Aim of the exercise: Line by line, set down all the data below exactly, omitting any picture.

The data:

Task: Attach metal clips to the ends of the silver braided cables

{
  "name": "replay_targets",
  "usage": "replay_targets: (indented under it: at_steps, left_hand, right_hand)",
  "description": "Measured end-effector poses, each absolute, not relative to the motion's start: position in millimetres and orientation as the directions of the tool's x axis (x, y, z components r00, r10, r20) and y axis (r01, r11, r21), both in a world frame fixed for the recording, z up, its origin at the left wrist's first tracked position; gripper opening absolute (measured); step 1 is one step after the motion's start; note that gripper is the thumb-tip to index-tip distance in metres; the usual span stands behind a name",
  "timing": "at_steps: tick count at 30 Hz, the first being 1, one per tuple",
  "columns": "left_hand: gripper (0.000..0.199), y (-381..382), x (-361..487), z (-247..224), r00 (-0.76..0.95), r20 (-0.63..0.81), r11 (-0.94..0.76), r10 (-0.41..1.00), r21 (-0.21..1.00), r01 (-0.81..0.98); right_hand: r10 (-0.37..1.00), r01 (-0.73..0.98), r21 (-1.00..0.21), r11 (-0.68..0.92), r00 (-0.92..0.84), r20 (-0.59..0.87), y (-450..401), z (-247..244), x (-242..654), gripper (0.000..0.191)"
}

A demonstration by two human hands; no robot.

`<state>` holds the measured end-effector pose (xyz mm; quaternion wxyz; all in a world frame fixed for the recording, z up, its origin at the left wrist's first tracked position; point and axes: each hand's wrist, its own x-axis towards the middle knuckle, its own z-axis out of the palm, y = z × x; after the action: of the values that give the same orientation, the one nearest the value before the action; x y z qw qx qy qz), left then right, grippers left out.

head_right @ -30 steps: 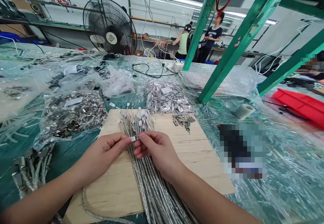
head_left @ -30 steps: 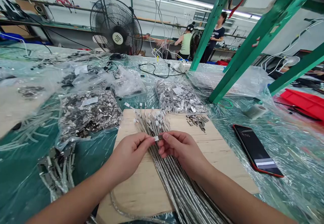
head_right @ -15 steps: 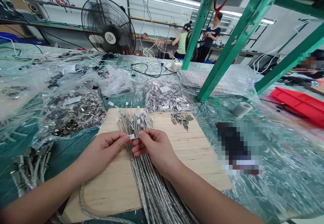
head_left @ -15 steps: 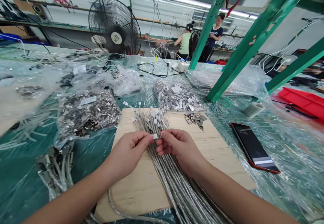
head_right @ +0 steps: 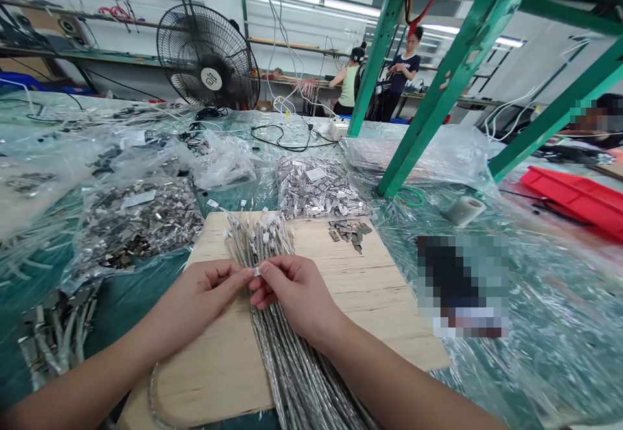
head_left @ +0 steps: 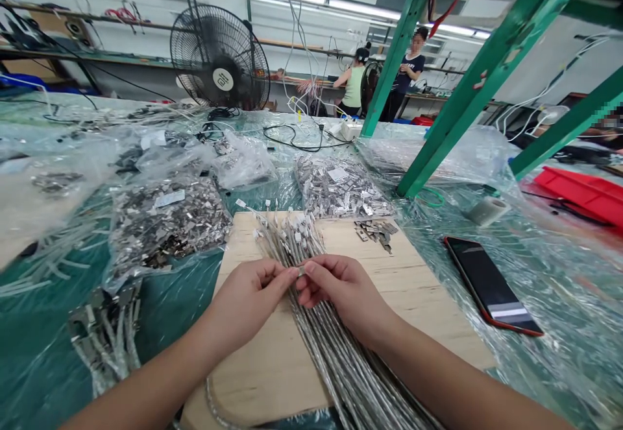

Answer space:
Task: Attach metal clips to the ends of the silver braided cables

{
  "name": "replay_targets",
  "usage": "replay_targets: (indented under it: at_steps, left_hand, right_hand)",
  "description": "Measured end-effector poses, each absolute, not relative to the motion's start: position in millimetres and orientation as the directions of the tool's x axis (x, y, z components r00, r10, r20) and y axis (r01, r11, r21), both in a world frame fixed for the recording, z up, its origin at the left wrist's first tracked position; gripper opening absolute (measured); step 1 is one step after the motion's start; note that gripper is the thumb-tip to index-tip distance in metres; the usual span stands behind a name",
  "timing": "at_steps: tick count at 30 Hz, the first being 1, one per tuple",
  "columns": "left_hand: gripper (0.000..0.199), y (-381..382), x (-361..487), z (-247..224), r00 (-0.76..0.95), r20 (-0.63..0.81), r11 (-0.94..0.76), r10 (-0.41..1.00), r21 (-0.21..1.00), r01 (-0.81..0.98); right_hand: r10 (-0.37..1.00), r01 (-0.73..0.98), r21 (-1.00..0.21), r11 (-0.68..0.92), r00 (-0.92..0.84), r20 (-0.59..0.87), y (-450..401), z (-247..244), x (-242..654), gripper (0.000..0.191)"
}

A demonstration by two human hands; no robot.

`<state>` holds the measured end-effector pose (xyz mm; quaternion wxyz; all in a world frame fixed for the recording, z up, its origin at the left wrist's first tracked position; point and axes: each hand's wrist, its own x-axis towards the middle knuckle, its own z-axis out of the palm, y = z × x; after the action: of the values that give the same orientation, the one nearest the value before the action; x y z qw qx qy qz), left then right, grippers left out.

head_right @ -30 steps: 
head_left @ -30 steps: 
head_right @ -15 steps: 
head_left @ -15 steps: 
head_right @ +0 steps: 
head_left @ +0 steps: 

With this, the answer is done.